# First pup: train alone or send away



## kkgf (Feb 11, 2014)

Gentlemen looking for advice: I got my first pup this fall and debating whether to send him off this late spring/summer to a trainer. Pup has been great, I have been working on basic obedience (sit, stay, come, heel). We do work with pheasant wings on a bumper but this winter has been a bear to get anything done outside. He is about 6mos now. I have bought many DVD's and books but never having personally trained a dog, I don't want to "screw it up". All the books and dvds make everything seem so easy but I have found the contrary. I am considering doing a 2-3 month intro to birds and beginner hunting program for the dog. Anyone out there have any advice on the matter or been in similar situation? I do understand that I probably need more training than he does.


----------



## Guest (Feb 19, 2014)

What are your goals for the pup?


----------



## oldfireguy (Jun 23, 2005)

Here is my bias. If you want a well oiled machine that you can take to trials and have a handler run for you, then invest in training to the max

If you need help with the fundamentals a trainer can be a great help.
If you want a hunting companion that will forgive your mistakes more than you forgive theirs....then do it yourself. 
You might not ever have a trophy for the shelf, but you will have years of enjoyment.


----------



## Dick Monson (Aug 12, 2002)

What breed is your pup? I'm thinking a retriever as bumpers are mentioned.


----------



## kkgf (Feb 11, 2014)

pup is a yellow lab, I am just looking for a average hunter that listens and behaves himself around the house. I have no desire in field trials just the average weekend warrior (upland/waterfowl). My only logic by sending him away would be a trainer could get more accomplished in 1/110th of the time it may take me, however I don't want to lose that "best friend" mentality either. I am torn. I do appreciate the feedback guys. Thanks.


----------



## Dick Monson (Aug 12, 2002)

If you want to train the dog yourself, labs are the easiest breed for that. They are people friendly, they want to please, and the instincts you need in the dog are all there. Plus you will have a higher bond with the dog. Some folks want their dog trained to the highest level. For a good hunting dog that isn't really necessary. Do the basic obedience, sit, come, stay, heel, charge (lay down), and hup (freeze in place). I didn't use hup and I should have. It not only lets you catch up to the dog that is on a running bird, but is also a safety measure, when the dog is approaching a hazard.

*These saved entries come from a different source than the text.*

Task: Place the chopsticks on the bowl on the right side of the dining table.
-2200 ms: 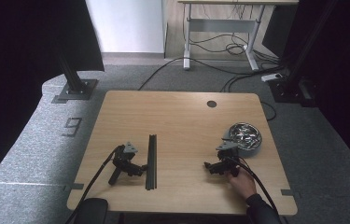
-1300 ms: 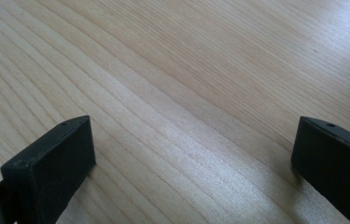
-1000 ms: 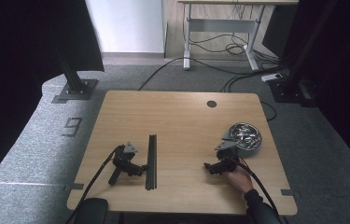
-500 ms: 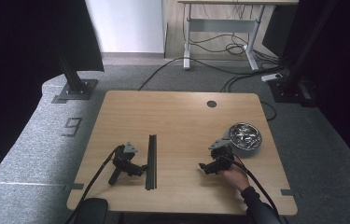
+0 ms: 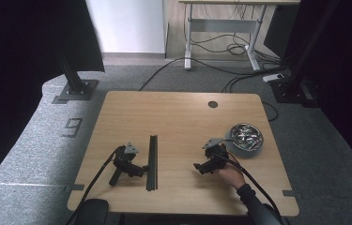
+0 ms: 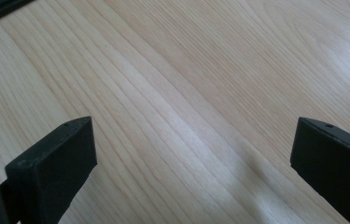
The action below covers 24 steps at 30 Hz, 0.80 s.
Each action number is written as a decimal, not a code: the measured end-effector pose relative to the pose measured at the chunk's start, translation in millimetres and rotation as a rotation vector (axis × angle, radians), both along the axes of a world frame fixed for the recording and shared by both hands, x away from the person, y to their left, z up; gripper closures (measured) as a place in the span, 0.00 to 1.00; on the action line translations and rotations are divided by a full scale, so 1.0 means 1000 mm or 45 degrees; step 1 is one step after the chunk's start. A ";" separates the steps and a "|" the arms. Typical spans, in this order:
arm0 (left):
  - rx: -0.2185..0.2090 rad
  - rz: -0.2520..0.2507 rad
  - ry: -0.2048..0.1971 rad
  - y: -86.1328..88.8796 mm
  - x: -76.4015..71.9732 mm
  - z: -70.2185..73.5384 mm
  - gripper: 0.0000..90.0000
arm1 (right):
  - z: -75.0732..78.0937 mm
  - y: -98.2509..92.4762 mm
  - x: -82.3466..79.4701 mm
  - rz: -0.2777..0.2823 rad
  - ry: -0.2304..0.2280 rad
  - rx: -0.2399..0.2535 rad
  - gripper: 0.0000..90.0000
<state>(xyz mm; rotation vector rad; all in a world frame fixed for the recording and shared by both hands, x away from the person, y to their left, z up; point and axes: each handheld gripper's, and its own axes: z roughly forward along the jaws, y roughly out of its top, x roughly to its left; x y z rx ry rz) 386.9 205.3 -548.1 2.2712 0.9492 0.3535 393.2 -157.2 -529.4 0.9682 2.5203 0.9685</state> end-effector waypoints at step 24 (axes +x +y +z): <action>0.000 -0.001 -0.001 0.000 0.000 0.000 0.00 | 0.008 0.044 0.013 0.088 0.014 -0.011 0.00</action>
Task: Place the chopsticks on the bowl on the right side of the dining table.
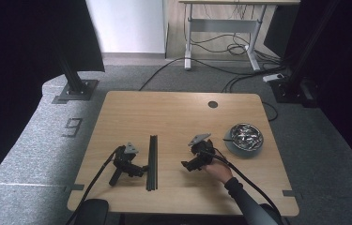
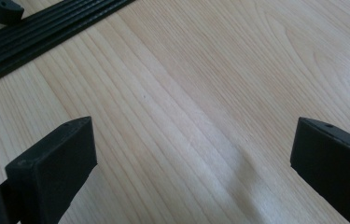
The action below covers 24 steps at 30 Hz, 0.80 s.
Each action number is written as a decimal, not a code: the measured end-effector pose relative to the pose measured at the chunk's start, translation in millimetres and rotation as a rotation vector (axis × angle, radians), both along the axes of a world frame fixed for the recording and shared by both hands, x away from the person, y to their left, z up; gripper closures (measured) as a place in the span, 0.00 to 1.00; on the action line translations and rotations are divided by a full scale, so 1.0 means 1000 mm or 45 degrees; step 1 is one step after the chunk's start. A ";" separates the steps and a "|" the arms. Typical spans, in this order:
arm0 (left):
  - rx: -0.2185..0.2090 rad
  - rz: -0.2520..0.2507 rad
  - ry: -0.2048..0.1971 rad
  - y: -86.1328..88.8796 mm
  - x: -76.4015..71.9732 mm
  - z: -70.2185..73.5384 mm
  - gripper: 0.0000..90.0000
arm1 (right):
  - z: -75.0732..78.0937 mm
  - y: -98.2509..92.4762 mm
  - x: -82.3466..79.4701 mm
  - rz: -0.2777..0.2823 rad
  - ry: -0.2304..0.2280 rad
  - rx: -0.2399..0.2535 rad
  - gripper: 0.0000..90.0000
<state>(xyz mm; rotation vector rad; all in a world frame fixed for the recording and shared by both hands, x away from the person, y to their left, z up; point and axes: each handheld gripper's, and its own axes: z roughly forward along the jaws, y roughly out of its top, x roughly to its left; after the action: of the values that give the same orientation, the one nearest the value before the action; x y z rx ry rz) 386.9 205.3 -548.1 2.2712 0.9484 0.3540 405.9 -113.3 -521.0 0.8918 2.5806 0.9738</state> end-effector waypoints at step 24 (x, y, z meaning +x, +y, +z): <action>0.000 0.000 -0.001 0.000 0.000 0.000 0.00 | 0.005 0.048 0.020 0.047 0.022 0.000 0.00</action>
<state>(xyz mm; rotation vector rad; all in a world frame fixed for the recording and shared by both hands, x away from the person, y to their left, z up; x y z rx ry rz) 387.0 205.3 -548.1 2.2710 0.9479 0.3548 425.8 -65.0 -516.1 0.8595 2.6203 0.9801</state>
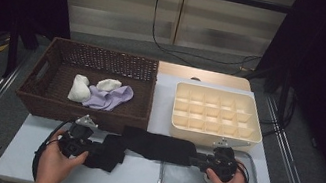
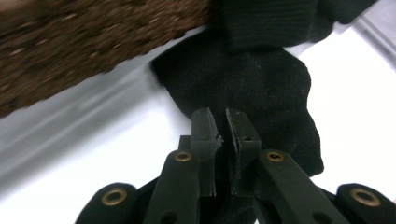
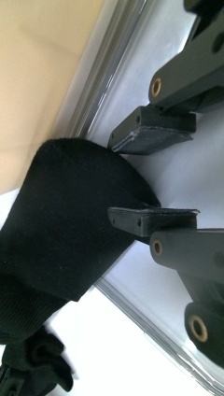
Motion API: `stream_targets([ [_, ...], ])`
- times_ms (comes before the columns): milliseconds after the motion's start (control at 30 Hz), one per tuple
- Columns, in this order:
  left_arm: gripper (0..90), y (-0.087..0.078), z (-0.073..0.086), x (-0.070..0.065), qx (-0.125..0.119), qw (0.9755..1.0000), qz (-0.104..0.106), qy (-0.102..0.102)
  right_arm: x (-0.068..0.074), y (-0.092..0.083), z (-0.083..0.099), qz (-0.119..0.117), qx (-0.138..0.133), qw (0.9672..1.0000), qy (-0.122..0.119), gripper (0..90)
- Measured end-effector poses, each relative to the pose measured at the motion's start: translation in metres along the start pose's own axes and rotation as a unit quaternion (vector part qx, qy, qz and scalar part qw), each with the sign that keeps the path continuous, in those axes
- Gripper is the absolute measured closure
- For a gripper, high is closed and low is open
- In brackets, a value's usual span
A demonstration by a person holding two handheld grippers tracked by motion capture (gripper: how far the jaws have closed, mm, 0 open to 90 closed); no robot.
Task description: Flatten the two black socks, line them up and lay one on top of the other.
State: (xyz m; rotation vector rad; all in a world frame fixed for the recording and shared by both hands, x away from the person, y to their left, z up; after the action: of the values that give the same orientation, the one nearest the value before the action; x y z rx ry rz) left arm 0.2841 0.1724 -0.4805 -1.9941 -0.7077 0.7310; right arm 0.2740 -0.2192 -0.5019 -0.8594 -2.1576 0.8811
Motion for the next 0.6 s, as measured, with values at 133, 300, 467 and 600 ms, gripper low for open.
stream_targets([
  [133, 82.5, -0.002, 0.005, 0.002, -0.001, 1.0, 0.004, -0.008, 0.002, 0.002, -0.002, -0.003, 0.001, 1.0, -0.005, 61.5],
  [300, 80.2, -0.008, 0.007, 0.004, -0.017, 0.9997, 0.014, -0.011, 0.004, 0.005, -0.004, -0.005, 0.004, 0.9999, -0.014, 60.9],
  [467, 72.1, -0.014, 0.0, 0.01, -0.048, 0.9985, 0.007, -0.027, 0.006, 0.005, -0.003, -0.006, 0.002, 0.9998, -0.02, 59.5],
  [600, 66.7, -0.007, -0.007, 0.01, -0.052, 0.9983, -0.002, -0.026, 0.005, 0.005, -0.002, -0.005, 0.001, 0.9997, -0.023, 59.1],
])
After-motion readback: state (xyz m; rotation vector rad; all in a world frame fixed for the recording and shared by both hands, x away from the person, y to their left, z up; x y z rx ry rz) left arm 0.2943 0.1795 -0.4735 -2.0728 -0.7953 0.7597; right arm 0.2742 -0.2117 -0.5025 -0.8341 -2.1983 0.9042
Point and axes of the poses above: each handheld gripper's, and its own axes: y roughly forward along the jaws, z roughly out of its underside, x roughly to its left, the point moved 4 cm from there along y, roughly forward along the jaws, and after that the axes turned 8 degrees about x, right-handed, at the moved point
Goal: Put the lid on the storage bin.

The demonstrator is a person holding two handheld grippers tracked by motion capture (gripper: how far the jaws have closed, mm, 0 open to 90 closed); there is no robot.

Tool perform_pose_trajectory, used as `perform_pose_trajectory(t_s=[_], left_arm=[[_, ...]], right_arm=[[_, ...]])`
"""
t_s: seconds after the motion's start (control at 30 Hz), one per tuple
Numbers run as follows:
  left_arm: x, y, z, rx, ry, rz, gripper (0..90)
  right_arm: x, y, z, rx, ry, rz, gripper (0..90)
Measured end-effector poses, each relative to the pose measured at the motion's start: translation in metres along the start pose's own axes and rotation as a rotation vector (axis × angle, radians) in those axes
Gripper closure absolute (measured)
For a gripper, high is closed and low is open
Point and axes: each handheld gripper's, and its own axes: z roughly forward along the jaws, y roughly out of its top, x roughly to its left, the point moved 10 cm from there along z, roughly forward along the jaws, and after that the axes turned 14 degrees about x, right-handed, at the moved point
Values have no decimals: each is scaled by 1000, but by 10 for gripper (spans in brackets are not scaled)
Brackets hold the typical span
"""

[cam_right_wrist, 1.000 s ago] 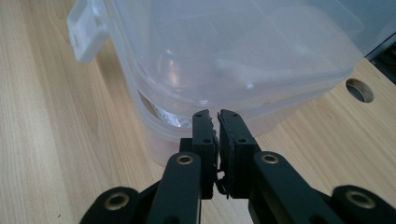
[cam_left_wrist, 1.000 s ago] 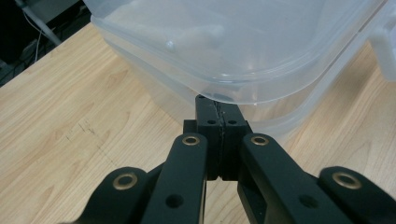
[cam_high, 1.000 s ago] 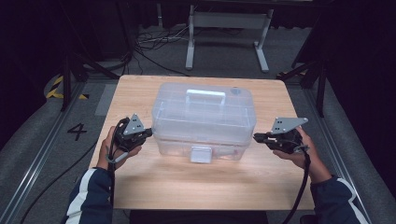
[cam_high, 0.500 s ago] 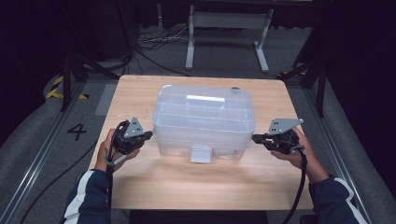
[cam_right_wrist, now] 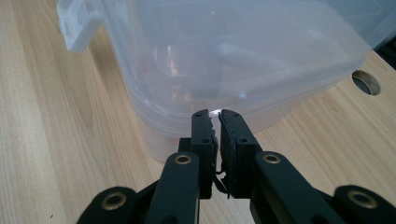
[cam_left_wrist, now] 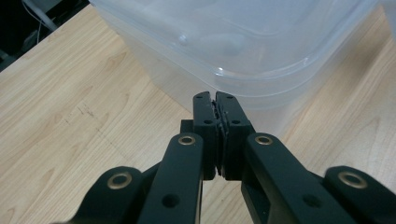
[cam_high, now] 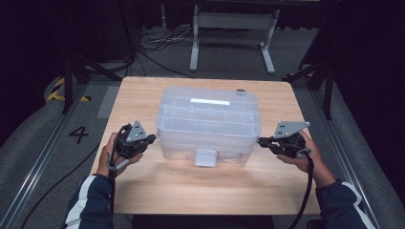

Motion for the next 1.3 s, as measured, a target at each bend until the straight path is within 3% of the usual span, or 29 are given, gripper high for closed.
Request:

Keep the sessions short so the pup still has interest when you quit. No student likes to do endless pages of long division.

If you go with a pro trainer there is a difference between hunting form and professional training form. A pro trainer will expect the dog to take the straight line to the bird that is to be retrieved. That has no use in hunting. It slows the action down and puts the dog in unnecessary danger with obstacles he would otherwise go around. Nor is it really necessary to go to the first bird shot instead of the second that is closest.

Whatever you decide you have the perfect breed for a first dog.


----------



## Bruce (Dec 12, 2003)

The fun is training yourself. I'm on my 6th dog and even though its cold training is always fun. Its amazing how they learn. Mine is 13 wks and has had feathers in mouth she found in the woods. Hoping to get a rooster up for her. She will be hunting with me this spring. My tag a long buddy.


----------



## Bobm (Aug 26, 2003)

15 minutes a day and by hunting season you will have a well trained dog just follow ONE and only ONE of those DVD training regimens, don't mix them up

and 15 minutes a day is actually better than 30, keep it short and sweet and leave the dog wanting more so he doesn't get sour


----------



## Guest (Mar 3, 2014)

If you have the time a patience train it yourself. Try Fowldawgs 1-2 by Rick Stawski.


----------



## Chaws (Oct 12, 2007)

Go pick yourself up the Bill Hilmann puppy DVD. Follow that and join a local retriever club. Much better use of your money if you're looking for an average hunting dog.


----------



## Guest (Mar 14, 2014)

I would not suggest Hillman's program for someone who has never trained a retriever before with a collar. I love Hillman's program but it is not for a beginner if you ask me. Best advice you can get is if you are going to train it yourself find an experienced person to help you or join a retriever club.


----------



## kkgf (Feb 11, 2014)

What do you guys think about buying birds to get him familiar during the summer? Anyone know of somewhere to get just a few birds? I don't think the city would love a pheasant coop in my backyard. Training has been going really well to this point. Thanks for all the feedback guys. I think when I started I read too many different books/or tried too much with the pup, it can be overwhelming. He is 7 mos old now and starting to learn faster.


----------



## Chaws (Oct 12, 2007)

Where do you live? You could join a retriever club if there's one near by. With club memberships, they typically have frozen birds available. Otherwise, you can call bird hunting preserves and purchase live or dead pheasants and chuckers. There's also pro's that you could contact about getting in on a bird purchase that they have coming. Pro's typically order birds a couple times a month.


----------



## Habitat Hugger (Jan 19, 2005)

It's hard to train a hunting dog of any kind without birds. If the first birds the pup sees in the fall are the pheasant opener, iit will take a lot longer to train him to stay close, etc. once the guns start going off and birds are flying you'll soon have an out of control pup running everywhere flushing birds out of range and you'll be yelling "Lucky come back here, damnit" and hyperventilating into your whistle, etc. been there, done that myself a lot in the past! We've all hunted with out of control dogs.
IMO, and I'm no pro trainer, a good lab or spaniel will retrieve fine, they all love the game, but the most important thing is to get across to them that all the action is around YOU, not a quarter mile ahead! Unless you want to field trial a dog, I forget having him steady toflush and shot,etc. not important to me at all.
I want a buddy who stays close and " finds Em, flushes Em ( in range) fetches Em, and is a family member the other 350 days of the year. 
Birds, birds, birds is important, but the toughest for us city slickers to find, along with places to work them. I used to raise .Coutournix ??sp quail. Little guys, nest at a month of age, make little noise in a backyard small cage. Now that we've downsized into the city I wonder if anyone knows where to get them. Otherwise, pigeons are easy enough to raise and if you get along with your neighbors, a few might be tolerable. Also a retriever or spaniel club can really help you with birds, advice, and a place to work your little buddy.
Good luck. BTW, where are you located


----------



## redlabel (Mar 7, 2002)

I would go buy Ken Roebuck's book "Gun Dog Training Spaniels and Retrievers". You can pick it up used on Amazon for $8.00 - $10.00. It's what I used for training all my Springers over the years.


----------